• **What the task asks**: Which lines of the records below contain the word "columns"? Show each one.

• **Data records**:
......

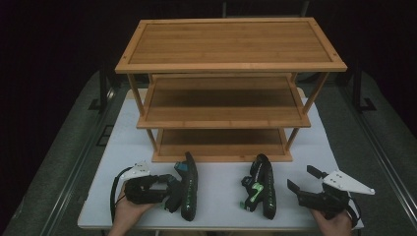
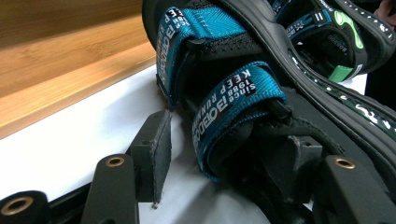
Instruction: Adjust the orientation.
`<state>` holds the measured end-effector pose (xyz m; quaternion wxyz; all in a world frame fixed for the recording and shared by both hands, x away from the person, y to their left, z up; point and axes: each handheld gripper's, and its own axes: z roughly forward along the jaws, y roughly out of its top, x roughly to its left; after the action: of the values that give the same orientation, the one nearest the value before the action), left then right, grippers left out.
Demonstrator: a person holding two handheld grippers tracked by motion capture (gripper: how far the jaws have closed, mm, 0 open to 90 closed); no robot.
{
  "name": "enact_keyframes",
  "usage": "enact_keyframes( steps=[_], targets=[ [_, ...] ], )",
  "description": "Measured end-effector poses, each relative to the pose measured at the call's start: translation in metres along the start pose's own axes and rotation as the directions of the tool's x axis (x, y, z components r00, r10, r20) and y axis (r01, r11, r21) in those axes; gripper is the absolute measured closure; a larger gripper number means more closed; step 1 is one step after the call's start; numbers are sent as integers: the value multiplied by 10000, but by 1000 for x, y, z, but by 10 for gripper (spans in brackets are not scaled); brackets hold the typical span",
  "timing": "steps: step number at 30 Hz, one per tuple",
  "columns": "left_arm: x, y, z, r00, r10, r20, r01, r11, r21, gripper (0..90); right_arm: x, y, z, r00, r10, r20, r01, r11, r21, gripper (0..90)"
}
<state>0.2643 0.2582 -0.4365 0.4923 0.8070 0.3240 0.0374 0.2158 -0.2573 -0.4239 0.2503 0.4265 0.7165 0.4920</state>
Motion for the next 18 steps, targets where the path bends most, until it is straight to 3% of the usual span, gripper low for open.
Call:
enact_keyframes(
  steps=[18],
  targets=[
    [-11, 18, 11, 9989, 209, 428, -208, 9998, -40, 430, 2, 1, -2, 9999, 20, 155, -19, 10000, -46, 150]
  ],
)
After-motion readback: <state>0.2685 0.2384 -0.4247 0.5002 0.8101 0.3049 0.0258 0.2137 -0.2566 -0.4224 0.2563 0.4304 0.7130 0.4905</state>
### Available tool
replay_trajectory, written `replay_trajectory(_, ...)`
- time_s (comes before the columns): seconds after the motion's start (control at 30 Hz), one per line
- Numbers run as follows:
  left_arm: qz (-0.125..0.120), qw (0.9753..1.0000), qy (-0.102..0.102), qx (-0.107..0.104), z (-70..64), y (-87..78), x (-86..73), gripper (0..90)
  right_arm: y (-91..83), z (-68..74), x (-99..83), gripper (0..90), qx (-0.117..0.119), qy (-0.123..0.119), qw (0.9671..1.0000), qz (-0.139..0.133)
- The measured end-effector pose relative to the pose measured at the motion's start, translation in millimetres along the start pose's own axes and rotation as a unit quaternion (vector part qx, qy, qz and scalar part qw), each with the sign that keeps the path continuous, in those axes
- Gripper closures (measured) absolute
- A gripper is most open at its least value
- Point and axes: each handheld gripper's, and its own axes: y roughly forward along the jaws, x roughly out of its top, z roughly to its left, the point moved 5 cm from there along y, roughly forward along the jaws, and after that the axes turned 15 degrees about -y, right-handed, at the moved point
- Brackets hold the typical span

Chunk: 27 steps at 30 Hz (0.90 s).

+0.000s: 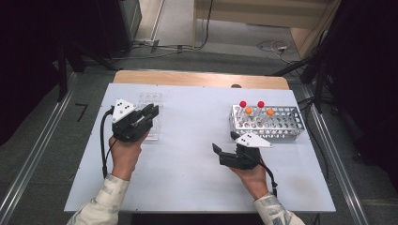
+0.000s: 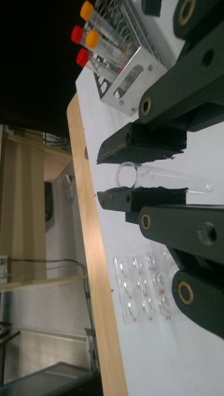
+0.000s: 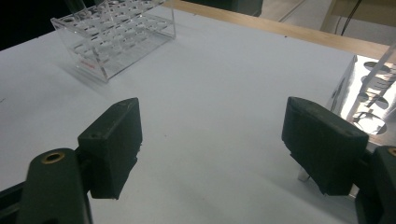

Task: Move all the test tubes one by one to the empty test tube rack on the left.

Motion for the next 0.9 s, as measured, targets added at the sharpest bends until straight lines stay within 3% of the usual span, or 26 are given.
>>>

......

• **Task response**:
  "columns": "left_arm: x, y, z, r00, r10, r20, r01, r11, r21, gripper (0..90); right_arm: x, y, z, r00, r10, r20, r01, r11, r21, gripper (0..90)"
- time_s (comes before the columns): seconds after the motion's start (control at 30 Hz), one per line

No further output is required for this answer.